Oleh: Prof. Dr. M. Quraish Shihab, MA. (Profil)
Doktor Tafsir Universitas Al-Azhar Kairo dengan Predikat Mumtaaz ma’a martabah al-syarf al-ula-Summa Cum Laude/Pendiri Pusat Studi Al-Qur’an-PSQ
وَمِنَ النَّاسِ وَالدَّوَابِّ وَالْأَنْعَامِ مُخْتَلِفٌ أَلْوَانُهُ كَذَٰلِكَ ۗ إِنَّمَا يَخْشَى اللَّـهَ مِنْ عِبَادِهِ الْعُلَمَاءُ ۗ إِنَّ اللَّـهَ عَزِيزٌ غَفُورٌ ﴿٢٨﴾
“Dan di antara manusia, binatang-binatang melata dan binatang-binatang ternak, bermacam-macam warnanya seperti itu (pula). Sesungguhnya yang takut kepada Allah di antara hamba-hamba-Nya, hanyalah ulama. Sesungguhnya Allah Maha Perkasa lagi Maha Pengampun.” (QS. Fāthir [35]: 28)
Setelah memaparkan bahwa berbagai jenis buah-buahan dan perbedaan warna pegunungan itu berasal dari suatu unsur yang sama —yakni buah-buahan berasal dari air dan gunung-gunung berasal dari magma, ayat ini pun menyitir perbedaan bentuk dan warna makhluk hidup. Ayat di atas menyatakan: Dan di antara manusia, binatang-binatang melata dan binatang-binatang ternak yakni unta, sapi dan domba bermacam-macam bentuk, ukuran, jenis dan warnanya seperti itu pula yakni seperti keragaman tumbuhan dan gunung-gunung. Sebagian dari penyebab perbedaan itu dapat ditangkap maknanya oleh ilmuwan dan karena itu sesungguhnya yang takut kepada Allah di antara hamba-hamba-Nya, hanyalah ulama. Sesungguhnya Allah Maha Perkasa lagi Maha Pengampun.
Firman-Nya: kadzālika dipahami oleh banyak ulama dalam arti seperti keragaman itu juga terjadi pada makhluk-makhluk hidup itu. Ada juga ulama yang memahaminya dalam arti “seperti itulah perbedaan-perbedaan yang nampak dalam kenyataan yang dialami makhluk”. Ini kemudian mengantar kepada pemyataan berikutnya yang maknanya adalah “Yang takut kepada Allah dari manusia yang berbeda-beda warnanya itu hanyalah para ulama/cendekiawan.”

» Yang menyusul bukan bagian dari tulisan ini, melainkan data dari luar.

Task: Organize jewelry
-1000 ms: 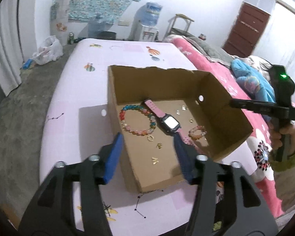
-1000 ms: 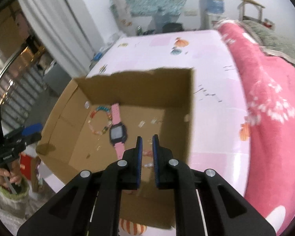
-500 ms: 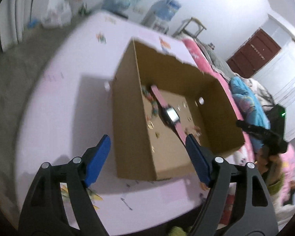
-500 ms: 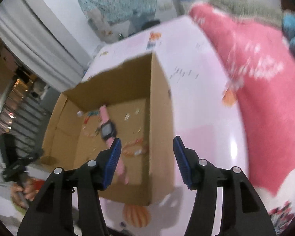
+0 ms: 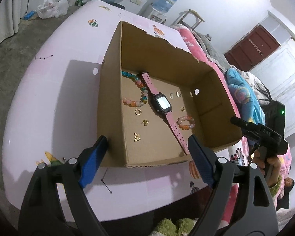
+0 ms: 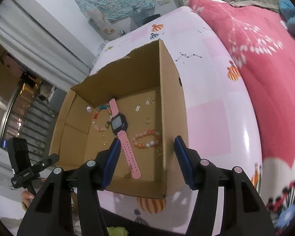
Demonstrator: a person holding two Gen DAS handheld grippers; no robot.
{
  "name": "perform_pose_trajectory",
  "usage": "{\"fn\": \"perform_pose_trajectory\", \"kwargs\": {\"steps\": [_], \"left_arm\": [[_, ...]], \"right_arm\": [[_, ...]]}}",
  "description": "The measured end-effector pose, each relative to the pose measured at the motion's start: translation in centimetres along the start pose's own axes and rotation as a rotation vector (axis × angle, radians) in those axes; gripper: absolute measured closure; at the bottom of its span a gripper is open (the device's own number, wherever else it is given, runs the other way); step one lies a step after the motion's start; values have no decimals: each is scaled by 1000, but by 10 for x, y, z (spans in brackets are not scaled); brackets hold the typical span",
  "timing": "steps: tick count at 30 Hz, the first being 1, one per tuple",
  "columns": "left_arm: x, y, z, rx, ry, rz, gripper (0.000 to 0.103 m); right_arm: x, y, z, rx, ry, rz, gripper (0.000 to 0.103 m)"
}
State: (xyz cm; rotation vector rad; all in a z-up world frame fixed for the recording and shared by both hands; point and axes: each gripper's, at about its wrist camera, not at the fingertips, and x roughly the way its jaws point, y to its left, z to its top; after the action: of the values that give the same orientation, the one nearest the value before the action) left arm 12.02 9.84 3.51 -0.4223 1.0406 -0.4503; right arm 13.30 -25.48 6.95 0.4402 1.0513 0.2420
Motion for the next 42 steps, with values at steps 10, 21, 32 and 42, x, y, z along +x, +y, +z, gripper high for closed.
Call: {"fn": "perform_pose_trajectory", "kwargs": {"steps": [10, 21, 32, 42], "left_arm": [[-12, 2, -11, 25, -23, -12, 24], [-75, -29, -43, 117, -314, 160, 13], [-70, -47, -84, 151, -333, 416, 9], [-60, -64, -91, 221, -345, 571, 9]], "right_arm": [[-18, -6, -29, 18, -57, -23, 47], [-87, 19, -83, -40, -320, -175, 28], [-63, 52, -155, -257, -250, -316, 12], [-32, 76, -158, -296, -237, -398, 9]]}}
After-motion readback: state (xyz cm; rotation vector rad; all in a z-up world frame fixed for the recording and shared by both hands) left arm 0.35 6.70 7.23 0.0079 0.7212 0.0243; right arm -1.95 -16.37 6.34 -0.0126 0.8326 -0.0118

Ayat ini menggarisbawahi juga kesatuan sumber materi namun menghasilkan aneka perbedaan. Sperma yang menjadi bahan penciptaan dan cikal bakal kejadian manusia dan binatang, pada hakikatnya nampak tidak berbeda dalam kenyataannya satu dengan yang lain. Bahkan sekiranya kita menggunakan alat pembesar sekali pun, sperma-sperma tersebut tampak tidak berbeda. Di sinilah letak salah satu rahasia dan misteri gen dan plasma. Ayat ini pun mengisyaratkan bahwa faktor genetislah yang menjadikan tumbuh-tumbuhan, hewan dan manusia tetap memiliki ciri khasnya dan tidak berubah hanya disebabkan oleh habitat dan makanannya. Maka sungguh benar jika ayat ini menyatakan bahwa para llmuwan yang mengetahui rahasia-rahasia penciptaan sebagai sekelompok manusia yang paling takut kepada Allah.
Kata ‘ulamā’ adalah bentuk jamak dari kata ‘ālim yang terambil dari akar kata yang berarti mengetahui secara jelas, karena itu semua kata yang terbentuk oleh huruf-huruf ‘ain, lām, dan mīm, selalu menunjuk kepada kejelasan, seperti ‘alam/bendera, ‘ālam/alam raya atau makhluk yang memiliki rasa dan atau kecerdasan, ‘alāmah/alamat. Banyak pakar agama — seperti Ibn ‘Asyur dan Thabathaba’i memahami kata ini dalam arti yang mendalami ilmu agama. Thabathaba’i menulis bahwa mereka itu adalah yang mengenal Allah swt. dengan nama-nama, sifat-sifat dan perbuatan-perbuatan-Nya, pengenalan yang bersifat sempurna sehingga hati mereka menjadi tenang dan keraguan serta kegelisahan menjadi sirna, dan nampak pula dampaknya dalam kegiatan mereka sehingga amal mereka membenarkan ucapan mereka.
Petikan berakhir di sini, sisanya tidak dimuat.